Możesz również użyć tabel scalania jako innego przykładu, aby dopasować je do potrzeb. Przedstawiamy kilka przykładów opartych na scalaniu, aby osiągnąć powoli zmieniające się cele wymiaru 1.

Wolno zmieniając typ wymiaru 2

W przypadku wolno zmieniającego się typu wymiaru 2 dane historyczne są utrzymywane przez dodanie nowego wiersza, gdy wymiar zmienia się i poprawnie oznacza ten nowy wiersz jako bieżący, określając odpowiednio nowo historyczny rekord.

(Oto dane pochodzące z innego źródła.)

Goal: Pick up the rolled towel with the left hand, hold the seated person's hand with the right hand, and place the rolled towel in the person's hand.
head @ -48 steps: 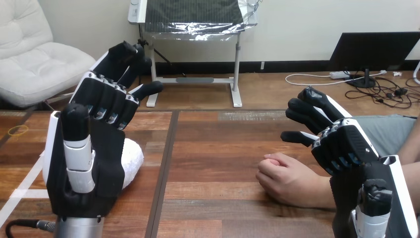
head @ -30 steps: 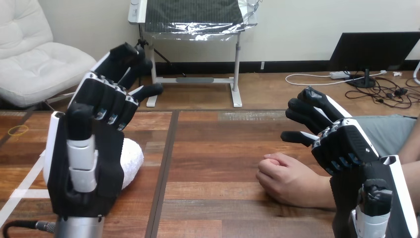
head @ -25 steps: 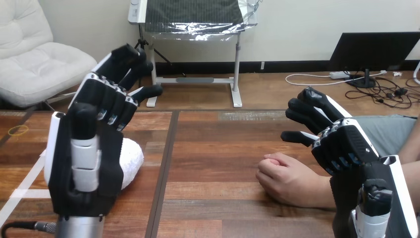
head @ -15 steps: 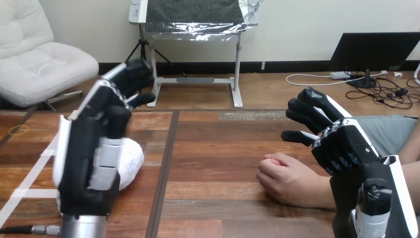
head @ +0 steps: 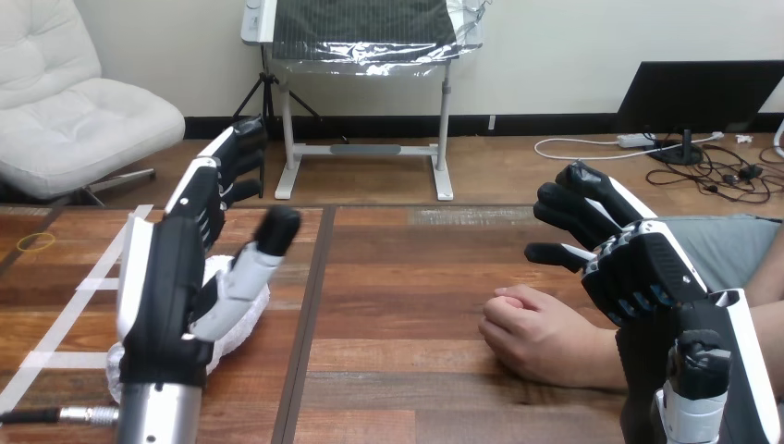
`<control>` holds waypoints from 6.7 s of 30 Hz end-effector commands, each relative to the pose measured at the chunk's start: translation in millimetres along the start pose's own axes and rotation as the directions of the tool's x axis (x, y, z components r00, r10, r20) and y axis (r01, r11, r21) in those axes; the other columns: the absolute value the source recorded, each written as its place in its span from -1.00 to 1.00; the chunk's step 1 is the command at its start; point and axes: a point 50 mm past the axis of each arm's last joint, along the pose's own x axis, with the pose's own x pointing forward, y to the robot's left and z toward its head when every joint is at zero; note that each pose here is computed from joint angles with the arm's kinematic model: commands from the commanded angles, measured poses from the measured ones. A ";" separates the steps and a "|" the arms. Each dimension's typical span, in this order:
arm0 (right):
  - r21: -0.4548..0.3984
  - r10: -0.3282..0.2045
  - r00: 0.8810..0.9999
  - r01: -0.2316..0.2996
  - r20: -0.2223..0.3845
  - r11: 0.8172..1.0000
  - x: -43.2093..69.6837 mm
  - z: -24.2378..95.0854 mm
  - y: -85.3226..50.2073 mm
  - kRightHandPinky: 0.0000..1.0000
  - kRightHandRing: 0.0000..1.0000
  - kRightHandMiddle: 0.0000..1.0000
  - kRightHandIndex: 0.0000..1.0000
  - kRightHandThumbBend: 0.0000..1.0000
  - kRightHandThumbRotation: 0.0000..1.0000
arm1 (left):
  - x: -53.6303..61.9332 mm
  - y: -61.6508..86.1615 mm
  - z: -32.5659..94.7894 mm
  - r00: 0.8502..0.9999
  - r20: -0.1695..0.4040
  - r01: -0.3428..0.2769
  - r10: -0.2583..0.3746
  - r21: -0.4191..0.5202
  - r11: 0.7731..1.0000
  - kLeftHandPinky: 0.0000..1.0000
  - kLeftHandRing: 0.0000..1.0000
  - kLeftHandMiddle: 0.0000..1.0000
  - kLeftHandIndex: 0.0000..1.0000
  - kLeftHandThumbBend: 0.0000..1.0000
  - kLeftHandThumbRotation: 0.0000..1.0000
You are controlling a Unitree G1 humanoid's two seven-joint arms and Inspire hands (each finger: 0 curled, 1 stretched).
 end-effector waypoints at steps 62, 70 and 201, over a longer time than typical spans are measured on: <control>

Ta technika umożliwia zaimplementowanie wolno zmieniającego się typu wymiaru 1 nie tylko zachowuje dane historyczne, ale także udostępnia informacje o zmianach danych. Utrzymywanie danych historycznych umożliwia analitykom danych i analitykom danych eksplorowanie zmian operacyjnych, przeprowadzanie testów A/B i zwiększanie możliwości świadomego podejmowania decyzji.

Usługa Dataflow Gen2 w usłudze Fabric Data Factory sprawia, że jest ona wizualna i łatwa do zaimplementowania wolno zmieniających się wzorców wymiarów Type 1. Można również powoli zmieniać wzorzec wymiarów Typ 2 zgodnie z opisem w temacie Slowly changing dimension type 2 (Wolno zmieniając typ wymiaru 2).